== INPUT DATA

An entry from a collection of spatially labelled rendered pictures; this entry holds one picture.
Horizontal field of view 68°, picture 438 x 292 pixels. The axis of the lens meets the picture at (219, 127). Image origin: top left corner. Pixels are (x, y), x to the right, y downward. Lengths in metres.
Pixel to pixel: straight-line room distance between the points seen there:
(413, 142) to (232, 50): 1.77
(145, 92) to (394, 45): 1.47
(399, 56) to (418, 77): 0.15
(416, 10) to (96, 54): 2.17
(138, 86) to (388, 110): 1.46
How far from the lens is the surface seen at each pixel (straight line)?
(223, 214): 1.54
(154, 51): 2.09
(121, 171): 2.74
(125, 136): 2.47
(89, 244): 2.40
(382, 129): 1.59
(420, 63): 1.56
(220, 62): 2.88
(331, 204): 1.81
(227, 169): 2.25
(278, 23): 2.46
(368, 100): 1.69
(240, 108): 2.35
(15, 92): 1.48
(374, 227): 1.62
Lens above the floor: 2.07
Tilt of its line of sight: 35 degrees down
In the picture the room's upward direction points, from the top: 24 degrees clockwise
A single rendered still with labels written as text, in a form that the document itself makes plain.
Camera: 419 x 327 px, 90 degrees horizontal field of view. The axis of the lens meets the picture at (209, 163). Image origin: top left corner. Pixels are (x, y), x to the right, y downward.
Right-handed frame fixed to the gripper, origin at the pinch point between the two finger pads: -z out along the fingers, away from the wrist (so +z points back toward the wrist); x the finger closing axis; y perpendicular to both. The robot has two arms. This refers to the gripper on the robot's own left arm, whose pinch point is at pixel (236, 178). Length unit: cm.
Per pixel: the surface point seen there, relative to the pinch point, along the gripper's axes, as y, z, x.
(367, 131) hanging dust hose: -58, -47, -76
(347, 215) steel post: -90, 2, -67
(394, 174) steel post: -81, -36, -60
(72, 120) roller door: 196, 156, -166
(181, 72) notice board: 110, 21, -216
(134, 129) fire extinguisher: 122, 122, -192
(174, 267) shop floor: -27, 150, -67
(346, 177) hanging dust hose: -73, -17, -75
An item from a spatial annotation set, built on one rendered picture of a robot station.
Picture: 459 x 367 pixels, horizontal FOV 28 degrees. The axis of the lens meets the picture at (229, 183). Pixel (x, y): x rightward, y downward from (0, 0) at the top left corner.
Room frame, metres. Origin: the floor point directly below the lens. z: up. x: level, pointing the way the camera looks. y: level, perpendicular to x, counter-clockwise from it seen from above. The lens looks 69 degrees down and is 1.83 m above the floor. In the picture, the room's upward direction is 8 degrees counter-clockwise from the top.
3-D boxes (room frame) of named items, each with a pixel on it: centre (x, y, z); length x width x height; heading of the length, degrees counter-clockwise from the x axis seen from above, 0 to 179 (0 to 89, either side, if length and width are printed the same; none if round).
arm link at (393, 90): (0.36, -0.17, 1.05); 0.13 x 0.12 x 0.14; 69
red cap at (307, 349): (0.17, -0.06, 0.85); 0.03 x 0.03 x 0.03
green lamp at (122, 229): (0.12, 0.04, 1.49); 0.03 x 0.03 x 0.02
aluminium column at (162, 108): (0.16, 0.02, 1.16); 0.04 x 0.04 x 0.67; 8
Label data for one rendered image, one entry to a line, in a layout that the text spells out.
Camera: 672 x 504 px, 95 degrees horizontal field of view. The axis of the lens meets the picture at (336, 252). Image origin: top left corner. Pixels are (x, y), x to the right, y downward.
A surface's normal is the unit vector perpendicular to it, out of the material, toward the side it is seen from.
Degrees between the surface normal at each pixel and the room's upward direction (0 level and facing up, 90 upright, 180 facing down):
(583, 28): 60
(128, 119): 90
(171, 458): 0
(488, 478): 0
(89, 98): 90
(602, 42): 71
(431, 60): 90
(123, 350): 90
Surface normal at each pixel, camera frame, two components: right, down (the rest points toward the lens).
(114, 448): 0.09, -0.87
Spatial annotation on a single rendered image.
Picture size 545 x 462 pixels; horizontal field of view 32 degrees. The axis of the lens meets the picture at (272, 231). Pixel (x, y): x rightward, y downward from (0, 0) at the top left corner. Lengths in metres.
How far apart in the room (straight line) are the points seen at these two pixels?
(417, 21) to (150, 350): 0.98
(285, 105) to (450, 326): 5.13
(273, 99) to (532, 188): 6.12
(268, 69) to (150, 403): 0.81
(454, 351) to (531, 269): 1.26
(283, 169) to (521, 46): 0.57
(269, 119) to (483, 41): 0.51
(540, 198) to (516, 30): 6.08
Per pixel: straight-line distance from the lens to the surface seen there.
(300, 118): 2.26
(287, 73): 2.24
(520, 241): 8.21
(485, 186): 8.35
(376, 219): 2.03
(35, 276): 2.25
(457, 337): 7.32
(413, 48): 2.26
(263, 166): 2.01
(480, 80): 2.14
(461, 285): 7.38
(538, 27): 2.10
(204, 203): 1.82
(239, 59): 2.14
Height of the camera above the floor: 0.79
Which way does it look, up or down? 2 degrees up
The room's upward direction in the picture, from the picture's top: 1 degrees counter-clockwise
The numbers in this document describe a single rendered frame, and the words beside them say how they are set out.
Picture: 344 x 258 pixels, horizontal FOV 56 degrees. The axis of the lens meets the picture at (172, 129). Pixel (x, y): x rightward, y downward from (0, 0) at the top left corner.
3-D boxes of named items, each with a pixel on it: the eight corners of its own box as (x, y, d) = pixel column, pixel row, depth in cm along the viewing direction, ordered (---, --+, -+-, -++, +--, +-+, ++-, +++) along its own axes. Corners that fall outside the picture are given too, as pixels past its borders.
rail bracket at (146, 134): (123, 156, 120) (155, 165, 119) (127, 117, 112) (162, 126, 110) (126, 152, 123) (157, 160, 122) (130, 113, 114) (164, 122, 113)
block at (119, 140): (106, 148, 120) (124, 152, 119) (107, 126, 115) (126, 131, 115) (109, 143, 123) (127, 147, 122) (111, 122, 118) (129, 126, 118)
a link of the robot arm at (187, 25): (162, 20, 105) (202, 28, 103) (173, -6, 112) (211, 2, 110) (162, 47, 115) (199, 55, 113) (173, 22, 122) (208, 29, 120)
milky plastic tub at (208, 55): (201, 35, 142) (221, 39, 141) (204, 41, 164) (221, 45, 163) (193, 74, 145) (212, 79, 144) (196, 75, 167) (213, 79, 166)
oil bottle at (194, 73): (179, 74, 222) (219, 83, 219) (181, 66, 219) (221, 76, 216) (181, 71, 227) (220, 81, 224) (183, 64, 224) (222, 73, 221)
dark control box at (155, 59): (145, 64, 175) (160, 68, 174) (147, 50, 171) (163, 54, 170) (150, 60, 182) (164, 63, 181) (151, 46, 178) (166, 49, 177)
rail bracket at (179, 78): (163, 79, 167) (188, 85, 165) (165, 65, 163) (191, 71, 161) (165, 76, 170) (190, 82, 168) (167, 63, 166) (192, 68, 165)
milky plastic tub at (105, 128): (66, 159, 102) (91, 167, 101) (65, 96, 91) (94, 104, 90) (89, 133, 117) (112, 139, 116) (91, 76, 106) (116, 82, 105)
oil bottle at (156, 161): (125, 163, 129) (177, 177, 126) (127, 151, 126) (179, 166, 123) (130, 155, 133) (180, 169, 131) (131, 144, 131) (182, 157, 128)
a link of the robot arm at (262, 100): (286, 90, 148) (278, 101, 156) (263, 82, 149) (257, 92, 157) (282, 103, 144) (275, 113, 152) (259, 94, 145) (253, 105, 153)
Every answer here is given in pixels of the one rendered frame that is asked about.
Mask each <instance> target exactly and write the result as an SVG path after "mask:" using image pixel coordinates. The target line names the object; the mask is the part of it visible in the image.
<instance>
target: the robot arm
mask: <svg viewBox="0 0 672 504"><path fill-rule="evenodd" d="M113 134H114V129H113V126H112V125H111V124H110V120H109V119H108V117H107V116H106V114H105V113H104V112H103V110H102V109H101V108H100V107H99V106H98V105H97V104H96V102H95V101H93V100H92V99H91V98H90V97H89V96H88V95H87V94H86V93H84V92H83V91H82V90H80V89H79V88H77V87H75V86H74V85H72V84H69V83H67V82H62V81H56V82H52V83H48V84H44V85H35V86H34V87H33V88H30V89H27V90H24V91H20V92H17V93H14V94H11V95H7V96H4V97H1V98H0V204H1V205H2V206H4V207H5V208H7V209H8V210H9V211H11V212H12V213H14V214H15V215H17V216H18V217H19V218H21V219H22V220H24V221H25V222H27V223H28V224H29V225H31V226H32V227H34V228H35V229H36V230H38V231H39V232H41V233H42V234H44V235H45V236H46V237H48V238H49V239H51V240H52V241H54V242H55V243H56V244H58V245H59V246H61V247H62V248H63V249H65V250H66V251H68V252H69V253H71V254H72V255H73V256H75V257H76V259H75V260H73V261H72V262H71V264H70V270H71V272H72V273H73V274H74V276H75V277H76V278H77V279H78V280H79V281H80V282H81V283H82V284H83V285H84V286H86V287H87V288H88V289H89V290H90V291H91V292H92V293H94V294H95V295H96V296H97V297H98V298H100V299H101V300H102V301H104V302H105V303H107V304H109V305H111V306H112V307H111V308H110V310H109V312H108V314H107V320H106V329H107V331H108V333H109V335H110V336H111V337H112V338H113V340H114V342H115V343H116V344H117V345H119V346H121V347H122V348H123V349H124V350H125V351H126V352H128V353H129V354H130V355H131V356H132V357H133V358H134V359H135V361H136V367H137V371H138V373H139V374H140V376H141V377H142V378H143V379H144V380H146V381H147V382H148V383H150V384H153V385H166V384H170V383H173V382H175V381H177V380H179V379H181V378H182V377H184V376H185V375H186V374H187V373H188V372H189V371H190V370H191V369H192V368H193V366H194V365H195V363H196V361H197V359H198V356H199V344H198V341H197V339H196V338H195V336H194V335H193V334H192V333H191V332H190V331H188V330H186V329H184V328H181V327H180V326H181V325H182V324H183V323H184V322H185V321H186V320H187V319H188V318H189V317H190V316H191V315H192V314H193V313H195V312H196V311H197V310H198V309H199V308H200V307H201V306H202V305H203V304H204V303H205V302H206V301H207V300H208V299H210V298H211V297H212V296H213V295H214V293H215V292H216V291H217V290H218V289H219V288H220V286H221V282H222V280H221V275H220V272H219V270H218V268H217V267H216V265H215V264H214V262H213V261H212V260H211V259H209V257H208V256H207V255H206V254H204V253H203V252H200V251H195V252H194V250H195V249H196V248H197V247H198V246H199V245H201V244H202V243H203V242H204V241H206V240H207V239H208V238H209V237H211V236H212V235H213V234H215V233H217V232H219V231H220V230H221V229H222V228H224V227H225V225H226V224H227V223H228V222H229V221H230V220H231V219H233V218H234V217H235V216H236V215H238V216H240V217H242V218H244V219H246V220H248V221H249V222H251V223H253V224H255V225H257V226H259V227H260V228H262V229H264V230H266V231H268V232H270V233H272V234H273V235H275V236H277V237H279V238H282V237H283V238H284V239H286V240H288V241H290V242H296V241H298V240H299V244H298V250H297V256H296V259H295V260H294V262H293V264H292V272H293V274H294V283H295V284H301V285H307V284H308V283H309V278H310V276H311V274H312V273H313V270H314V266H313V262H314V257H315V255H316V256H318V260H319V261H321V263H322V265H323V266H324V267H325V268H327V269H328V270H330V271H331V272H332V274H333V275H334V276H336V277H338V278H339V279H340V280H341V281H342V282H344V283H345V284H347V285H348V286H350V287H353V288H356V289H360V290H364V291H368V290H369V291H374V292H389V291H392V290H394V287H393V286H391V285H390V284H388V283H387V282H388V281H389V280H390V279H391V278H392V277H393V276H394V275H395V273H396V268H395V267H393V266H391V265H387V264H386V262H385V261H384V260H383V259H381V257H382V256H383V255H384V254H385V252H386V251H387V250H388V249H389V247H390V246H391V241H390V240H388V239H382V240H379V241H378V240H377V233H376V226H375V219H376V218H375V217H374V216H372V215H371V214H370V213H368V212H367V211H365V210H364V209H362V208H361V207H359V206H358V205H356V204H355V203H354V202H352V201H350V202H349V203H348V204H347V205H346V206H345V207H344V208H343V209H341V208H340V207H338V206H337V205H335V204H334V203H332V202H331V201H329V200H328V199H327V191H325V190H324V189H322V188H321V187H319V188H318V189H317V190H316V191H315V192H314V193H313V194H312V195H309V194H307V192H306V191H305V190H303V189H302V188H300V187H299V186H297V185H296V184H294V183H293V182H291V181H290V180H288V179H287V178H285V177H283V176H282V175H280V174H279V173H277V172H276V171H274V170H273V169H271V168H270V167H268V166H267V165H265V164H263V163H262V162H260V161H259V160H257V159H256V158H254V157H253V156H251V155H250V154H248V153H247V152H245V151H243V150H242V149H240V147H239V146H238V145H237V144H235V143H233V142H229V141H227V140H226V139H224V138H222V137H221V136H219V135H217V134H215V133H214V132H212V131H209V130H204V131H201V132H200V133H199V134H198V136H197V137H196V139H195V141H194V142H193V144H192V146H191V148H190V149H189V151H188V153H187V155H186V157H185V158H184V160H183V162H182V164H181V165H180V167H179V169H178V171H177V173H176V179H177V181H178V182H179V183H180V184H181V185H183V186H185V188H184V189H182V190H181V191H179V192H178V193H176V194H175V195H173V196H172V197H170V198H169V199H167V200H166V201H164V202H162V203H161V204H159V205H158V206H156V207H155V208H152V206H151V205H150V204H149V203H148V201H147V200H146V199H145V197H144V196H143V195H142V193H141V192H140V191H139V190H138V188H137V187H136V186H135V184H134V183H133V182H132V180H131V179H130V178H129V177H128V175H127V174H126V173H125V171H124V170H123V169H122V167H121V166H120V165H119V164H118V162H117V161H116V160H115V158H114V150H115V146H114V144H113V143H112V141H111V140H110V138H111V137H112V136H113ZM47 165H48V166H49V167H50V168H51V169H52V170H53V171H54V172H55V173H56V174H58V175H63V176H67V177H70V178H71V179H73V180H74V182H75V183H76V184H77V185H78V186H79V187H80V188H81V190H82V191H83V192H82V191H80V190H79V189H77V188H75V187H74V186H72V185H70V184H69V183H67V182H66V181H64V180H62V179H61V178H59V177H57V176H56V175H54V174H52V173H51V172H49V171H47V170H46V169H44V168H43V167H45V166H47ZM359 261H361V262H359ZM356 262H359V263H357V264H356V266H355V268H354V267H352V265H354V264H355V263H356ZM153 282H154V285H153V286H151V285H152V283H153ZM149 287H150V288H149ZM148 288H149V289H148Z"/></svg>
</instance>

====

*TASK GOAL*. The response must hold only the lines above from the line with "(457, 337): 7.32" through the line with "milky plastic tub at (208, 55): (201, 35, 142)", each copied exactly, both ends kept.

*ANSWER*.
(457, 337): 7.32
(413, 48): 2.26
(263, 166): 2.01
(480, 80): 2.14
(461, 285): 7.38
(538, 27): 2.10
(204, 203): 1.82
(239, 59): 2.14
Height of the camera above the floor: 0.79
Which way does it look, up or down? 2 degrees up
The room's upward direction in the picture, from the picture's top: 1 degrees counter-clockwise
The numbers in this document describe a single rendered frame, and the words beside them say how they are set out.
Picture: 344 x 258 pixels, horizontal FOV 56 degrees. The axis of the lens meets the picture at (172, 129). Pixel (x, y): x rightward, y downward from (0, 0) at the top left corner.
3-D boxes of named items, each with a pixel on it: the eight corners of its own box as (x, y, d) = pixel column, pixel row, depth in cm along the viewing direction, ordered (---, --+, -+-, -++, +--, +-+, ++-, +++) along its own axes. Corners that fall outside the picture are given too, as pixels past its borders.
rail bracket at (146, 134): (123, 156, 120) (155, 165, 119) (127, 117, 112) (162, 126, 110) (126, 152, 123) (157, 160, 122) (130, 113, 114) (164, 122, 113)
block at (119, 140): (106, 148, 120) (124, 152, 119) (107, 126, 115) (126, 131, 115) (109, 143, 123) (127, 147, 122) (111, 122, 118) (129, 126, 118)
a link of the robot arm at (187, 25): (162, 20, 105) (202, 28, 103) (173, -6, 112) (211, 2, 110) (162, 47, 115) (199, 55, 113) (173, 22, 122) (208, 29, 120)
milky plastic tub at (208, 55): (201, 35, 142) (221, 39, 141) (204, 41, 164) (221, 45, 163) (193, 74, 145) (212, 79, 144) (196, 75, 167) (213, 79, 166)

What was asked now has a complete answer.